▸ **Dataset extract**
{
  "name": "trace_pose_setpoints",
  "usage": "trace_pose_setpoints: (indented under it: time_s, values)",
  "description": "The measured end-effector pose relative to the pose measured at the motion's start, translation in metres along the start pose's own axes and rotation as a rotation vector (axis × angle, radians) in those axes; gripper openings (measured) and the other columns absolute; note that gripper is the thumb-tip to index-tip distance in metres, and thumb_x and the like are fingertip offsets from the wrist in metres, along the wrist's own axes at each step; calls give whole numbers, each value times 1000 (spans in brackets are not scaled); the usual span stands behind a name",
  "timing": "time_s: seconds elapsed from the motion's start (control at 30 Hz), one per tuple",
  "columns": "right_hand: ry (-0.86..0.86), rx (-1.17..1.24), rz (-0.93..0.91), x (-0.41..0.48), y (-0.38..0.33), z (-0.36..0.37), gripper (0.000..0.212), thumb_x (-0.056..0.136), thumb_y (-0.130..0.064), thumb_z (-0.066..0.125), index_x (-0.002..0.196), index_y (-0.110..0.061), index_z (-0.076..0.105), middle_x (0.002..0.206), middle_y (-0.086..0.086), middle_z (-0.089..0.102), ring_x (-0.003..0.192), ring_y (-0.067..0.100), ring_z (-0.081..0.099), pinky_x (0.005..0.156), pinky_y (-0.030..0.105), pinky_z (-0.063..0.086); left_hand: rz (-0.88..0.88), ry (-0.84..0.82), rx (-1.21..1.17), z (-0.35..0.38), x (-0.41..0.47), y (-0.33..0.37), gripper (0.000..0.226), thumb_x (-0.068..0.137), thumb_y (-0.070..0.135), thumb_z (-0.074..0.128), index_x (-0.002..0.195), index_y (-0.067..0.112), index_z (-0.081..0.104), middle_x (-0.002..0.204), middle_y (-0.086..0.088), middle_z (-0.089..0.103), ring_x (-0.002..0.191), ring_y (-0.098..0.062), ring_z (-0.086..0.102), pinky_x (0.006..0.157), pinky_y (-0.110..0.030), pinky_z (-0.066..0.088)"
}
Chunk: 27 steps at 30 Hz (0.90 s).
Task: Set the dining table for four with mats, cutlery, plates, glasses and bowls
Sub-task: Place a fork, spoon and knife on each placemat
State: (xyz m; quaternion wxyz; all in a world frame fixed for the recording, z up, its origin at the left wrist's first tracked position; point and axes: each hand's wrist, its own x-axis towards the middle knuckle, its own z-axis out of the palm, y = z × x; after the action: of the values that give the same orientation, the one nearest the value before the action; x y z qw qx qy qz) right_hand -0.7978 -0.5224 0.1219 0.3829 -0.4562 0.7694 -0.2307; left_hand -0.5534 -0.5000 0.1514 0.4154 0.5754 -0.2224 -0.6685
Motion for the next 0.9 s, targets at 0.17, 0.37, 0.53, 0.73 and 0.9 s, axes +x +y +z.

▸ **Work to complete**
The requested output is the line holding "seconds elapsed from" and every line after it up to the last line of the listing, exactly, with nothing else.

▸ **Exercise answer**
  "timing": "time_s: seconds elapsed from the motion's start (control at 30 Hz), one per tuple",
  "columns": "right_hand: ry (-0.86..0.86), rx (-1.17..1.24), rz (-0.93..0.91), x (-0.41..0.48), y (-0.38..0.33), z (-0.36..0.37), gripper (0.000..0.212), thumb_x (-0.056..0.136), thumb_y (-0.130..0.064), thumb_z (-0.066..0.125), index_x (-0.002..0.196), index_y (-0.110..0.061), index_z (-0.076..0.105), middle_x (0.002..0.206), middle_y (-0.086..0.086), middle_z (-0.089..0.102), ring_x (-0.003..0.192), ring_y (-0.067..0.100), ring_z (-0.081..0.099), pinky_x (0.005..0.156), pinky_y (-0.030..0.105), pinky_z (-0.063..0.086); left_hand: rz (-0.88..0.88), ry (-0.84..0.82), rx (-1.21..1.17), z (-0.35..0.38), x (-0.41..0.47), y (-0.33..0.37), gripper (0.000..0.226), thumb_x (-0.068..0.137), thumb_y (-0.070..0.135), thumb_z (-0.074..0.128), index_x (-0.002..0.195), index_y (-0.067..0.112), index_z (-0.081..0.104), middle_x (-0.002..0.204), middle_y (-0.086..0.088), middle_z (-0.089..0.103), ring_x (-0.002..0.191), ring_y (-0.098..0.062), ring_z (-0.086..0.102), pinky_x (0.006..0.157), pinky_y (-0.110..0.030), pinky_z (-0.066..0.088)"
}
Chunk: 27 steps at 30 Hz (0.90 s).
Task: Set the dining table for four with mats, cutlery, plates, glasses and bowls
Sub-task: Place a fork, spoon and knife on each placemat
State: (xyz m; quaternion wxyz; all in a world frame fixed for the recording, z up, its origin at the left wrist's first tracked position; point and axes: each hand's wrist, its own x-axis towards the middle knuckle, its own z-axis out of the palm, y = z × x; after the action: of the values that give the same orientation, the one nearest the value before the action; x y z qw qx qy qz) right_hand -0.7978 -0.5224 0.1219 0.3829 -0.4562 0.7694 -0.2307; left_hand -0.5534 -0.5000 0.1514 0.4154 0.5754 -0.2224 -0.6685
Motion for the next 0.9 s, targets at 0.17, 0.37, 0.53, 0.73 and 0.9 s, axes +x +y +z.

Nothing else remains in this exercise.